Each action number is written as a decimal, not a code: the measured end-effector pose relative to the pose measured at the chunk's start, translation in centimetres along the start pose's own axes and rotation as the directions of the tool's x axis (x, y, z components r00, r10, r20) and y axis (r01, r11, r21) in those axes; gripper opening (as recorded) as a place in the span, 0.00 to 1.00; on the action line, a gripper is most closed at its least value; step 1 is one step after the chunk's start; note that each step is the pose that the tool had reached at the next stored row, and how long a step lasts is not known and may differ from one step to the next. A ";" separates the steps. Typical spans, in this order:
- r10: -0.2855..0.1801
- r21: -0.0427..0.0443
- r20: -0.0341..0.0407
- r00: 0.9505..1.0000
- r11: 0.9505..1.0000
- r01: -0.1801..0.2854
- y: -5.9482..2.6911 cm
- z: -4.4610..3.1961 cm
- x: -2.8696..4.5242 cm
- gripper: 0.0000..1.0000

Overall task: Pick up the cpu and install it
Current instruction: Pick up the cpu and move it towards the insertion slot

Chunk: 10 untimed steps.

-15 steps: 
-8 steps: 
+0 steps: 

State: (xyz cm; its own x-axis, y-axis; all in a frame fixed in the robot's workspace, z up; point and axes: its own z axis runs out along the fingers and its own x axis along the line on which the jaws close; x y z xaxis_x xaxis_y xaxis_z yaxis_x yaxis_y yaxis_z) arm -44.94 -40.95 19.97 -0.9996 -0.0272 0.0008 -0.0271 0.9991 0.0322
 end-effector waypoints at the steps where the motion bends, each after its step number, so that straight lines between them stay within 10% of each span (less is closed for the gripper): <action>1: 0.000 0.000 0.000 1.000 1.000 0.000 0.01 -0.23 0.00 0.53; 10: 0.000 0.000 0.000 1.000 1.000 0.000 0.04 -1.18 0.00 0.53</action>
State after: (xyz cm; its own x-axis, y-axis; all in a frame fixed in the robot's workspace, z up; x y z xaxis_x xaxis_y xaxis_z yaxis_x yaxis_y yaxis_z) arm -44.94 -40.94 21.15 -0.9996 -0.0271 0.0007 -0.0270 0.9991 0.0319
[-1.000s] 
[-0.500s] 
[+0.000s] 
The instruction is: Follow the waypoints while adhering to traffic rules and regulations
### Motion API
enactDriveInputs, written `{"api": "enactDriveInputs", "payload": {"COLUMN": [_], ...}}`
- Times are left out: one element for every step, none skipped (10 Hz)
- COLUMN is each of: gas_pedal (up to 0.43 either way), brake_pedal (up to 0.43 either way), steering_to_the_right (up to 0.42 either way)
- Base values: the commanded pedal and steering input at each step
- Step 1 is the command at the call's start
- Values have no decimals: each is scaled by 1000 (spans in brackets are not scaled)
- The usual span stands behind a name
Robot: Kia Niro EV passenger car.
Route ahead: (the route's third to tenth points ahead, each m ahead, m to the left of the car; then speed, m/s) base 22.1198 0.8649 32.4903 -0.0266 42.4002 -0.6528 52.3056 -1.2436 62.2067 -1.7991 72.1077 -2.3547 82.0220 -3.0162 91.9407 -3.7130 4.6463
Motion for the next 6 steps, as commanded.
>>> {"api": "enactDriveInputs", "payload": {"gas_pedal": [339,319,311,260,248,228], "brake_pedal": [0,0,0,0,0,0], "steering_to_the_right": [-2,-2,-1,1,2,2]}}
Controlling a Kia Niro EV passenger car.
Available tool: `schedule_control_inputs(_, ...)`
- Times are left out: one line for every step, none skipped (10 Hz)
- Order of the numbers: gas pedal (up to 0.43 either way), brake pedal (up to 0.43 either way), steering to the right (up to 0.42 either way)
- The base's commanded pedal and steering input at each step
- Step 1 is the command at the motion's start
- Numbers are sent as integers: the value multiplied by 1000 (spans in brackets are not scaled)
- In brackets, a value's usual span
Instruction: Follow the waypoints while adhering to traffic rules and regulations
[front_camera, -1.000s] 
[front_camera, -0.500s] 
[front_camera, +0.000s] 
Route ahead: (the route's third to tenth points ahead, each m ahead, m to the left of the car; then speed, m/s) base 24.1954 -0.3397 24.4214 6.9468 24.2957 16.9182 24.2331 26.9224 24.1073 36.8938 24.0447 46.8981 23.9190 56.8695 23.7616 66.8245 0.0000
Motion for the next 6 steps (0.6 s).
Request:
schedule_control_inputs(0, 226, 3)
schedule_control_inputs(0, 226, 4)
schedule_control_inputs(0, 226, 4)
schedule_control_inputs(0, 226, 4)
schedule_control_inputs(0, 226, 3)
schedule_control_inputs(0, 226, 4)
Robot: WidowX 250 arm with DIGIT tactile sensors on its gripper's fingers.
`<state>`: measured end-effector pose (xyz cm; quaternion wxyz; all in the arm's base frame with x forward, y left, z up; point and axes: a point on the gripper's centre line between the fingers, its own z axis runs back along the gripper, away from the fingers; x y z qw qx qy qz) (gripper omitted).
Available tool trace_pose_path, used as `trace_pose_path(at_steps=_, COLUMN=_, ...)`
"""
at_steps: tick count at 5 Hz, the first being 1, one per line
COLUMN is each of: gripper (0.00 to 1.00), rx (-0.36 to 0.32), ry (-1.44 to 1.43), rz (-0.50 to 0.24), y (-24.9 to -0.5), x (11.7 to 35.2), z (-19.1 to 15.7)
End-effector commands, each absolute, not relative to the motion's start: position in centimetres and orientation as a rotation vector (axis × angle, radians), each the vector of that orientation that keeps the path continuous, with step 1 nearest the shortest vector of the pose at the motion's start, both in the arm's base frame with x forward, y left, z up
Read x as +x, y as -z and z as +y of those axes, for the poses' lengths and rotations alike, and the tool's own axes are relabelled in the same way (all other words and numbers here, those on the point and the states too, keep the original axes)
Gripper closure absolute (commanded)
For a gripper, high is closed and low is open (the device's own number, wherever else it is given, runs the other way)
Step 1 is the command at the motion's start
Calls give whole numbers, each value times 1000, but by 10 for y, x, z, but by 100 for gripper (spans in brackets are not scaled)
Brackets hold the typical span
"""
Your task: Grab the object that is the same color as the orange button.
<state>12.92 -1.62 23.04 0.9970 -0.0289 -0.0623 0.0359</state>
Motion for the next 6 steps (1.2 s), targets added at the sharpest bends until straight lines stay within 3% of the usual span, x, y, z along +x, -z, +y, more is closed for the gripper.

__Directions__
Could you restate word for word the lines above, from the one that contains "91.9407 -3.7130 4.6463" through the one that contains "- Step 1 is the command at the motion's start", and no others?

__Result__
Route ahead: (the route's third to tenth points ahead, each m ahead, m to the left of the car; then speed, m/s) base 22.1198 0.8649 32.4903 -0.0266 42.4002 -0.6528 52.3056 -1.2436 62.2067 -1.7991 72.1077 -2.3547 82.0220 -3.0162 91.9407 -3.7130 4.6463
Motion for the next 6 steps, as commanded.
>>> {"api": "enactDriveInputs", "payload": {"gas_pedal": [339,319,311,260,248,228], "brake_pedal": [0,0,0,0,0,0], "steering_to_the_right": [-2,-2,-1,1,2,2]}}
Controlling a Kia Niro EV passenger car.
Available tool: `schedule_control_inputs(_, ...)`
- Times are left out: one line for every step, none skipped (10 Hz)
- Order of the numbers: gas pedal (up to 0.43 either way), brake pedal (up to 0.43 either way), steering to the right (up to 0.42 either way)
- The base's commanded pedal and steering input at each step
- Step 1 is the command at the motion's start

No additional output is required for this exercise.